__EXERCISE__. Lines with the word "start" are the answer; copy each of them from the data below.

==============================

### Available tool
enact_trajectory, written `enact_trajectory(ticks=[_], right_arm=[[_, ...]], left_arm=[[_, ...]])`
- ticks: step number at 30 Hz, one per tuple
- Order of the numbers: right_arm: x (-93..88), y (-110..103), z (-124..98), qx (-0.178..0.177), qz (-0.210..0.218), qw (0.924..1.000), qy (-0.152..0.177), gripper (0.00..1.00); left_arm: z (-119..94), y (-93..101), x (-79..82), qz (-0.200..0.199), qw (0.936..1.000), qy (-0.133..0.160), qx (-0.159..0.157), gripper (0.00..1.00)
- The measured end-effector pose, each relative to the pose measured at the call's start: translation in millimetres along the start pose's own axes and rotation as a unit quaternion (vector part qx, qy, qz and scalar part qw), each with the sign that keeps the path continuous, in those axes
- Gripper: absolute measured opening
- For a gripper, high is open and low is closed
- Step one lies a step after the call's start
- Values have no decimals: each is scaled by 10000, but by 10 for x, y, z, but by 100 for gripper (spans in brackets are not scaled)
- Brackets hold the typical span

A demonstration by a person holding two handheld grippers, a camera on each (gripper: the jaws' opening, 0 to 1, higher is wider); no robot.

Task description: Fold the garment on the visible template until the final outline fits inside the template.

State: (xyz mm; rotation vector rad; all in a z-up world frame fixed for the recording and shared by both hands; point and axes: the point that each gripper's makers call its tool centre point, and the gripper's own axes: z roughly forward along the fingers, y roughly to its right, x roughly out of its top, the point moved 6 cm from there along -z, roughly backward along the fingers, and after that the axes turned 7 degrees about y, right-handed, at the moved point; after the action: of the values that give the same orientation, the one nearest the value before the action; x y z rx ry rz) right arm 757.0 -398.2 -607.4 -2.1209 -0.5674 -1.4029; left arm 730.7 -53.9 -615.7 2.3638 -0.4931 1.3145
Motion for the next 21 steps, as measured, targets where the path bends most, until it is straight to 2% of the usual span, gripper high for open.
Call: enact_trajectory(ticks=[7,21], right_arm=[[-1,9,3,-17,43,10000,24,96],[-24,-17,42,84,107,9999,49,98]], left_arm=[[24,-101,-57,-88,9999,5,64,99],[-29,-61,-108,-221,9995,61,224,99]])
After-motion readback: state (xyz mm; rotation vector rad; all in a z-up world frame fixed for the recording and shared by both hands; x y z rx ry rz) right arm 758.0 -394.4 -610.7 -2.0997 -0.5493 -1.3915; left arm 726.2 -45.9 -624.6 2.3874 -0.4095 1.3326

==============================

__EXERCISE RESPONSE__.
- The measured end-effector pose, each relative to the pose measured at the call's start: translation in millimetres along the start pose's own axes and rotation as a unit quaternion (vector part qx, qy, qz and scalar part qw), each with the sign that keeps the path continuous, in those axes
- Step one lies a step after the call's start

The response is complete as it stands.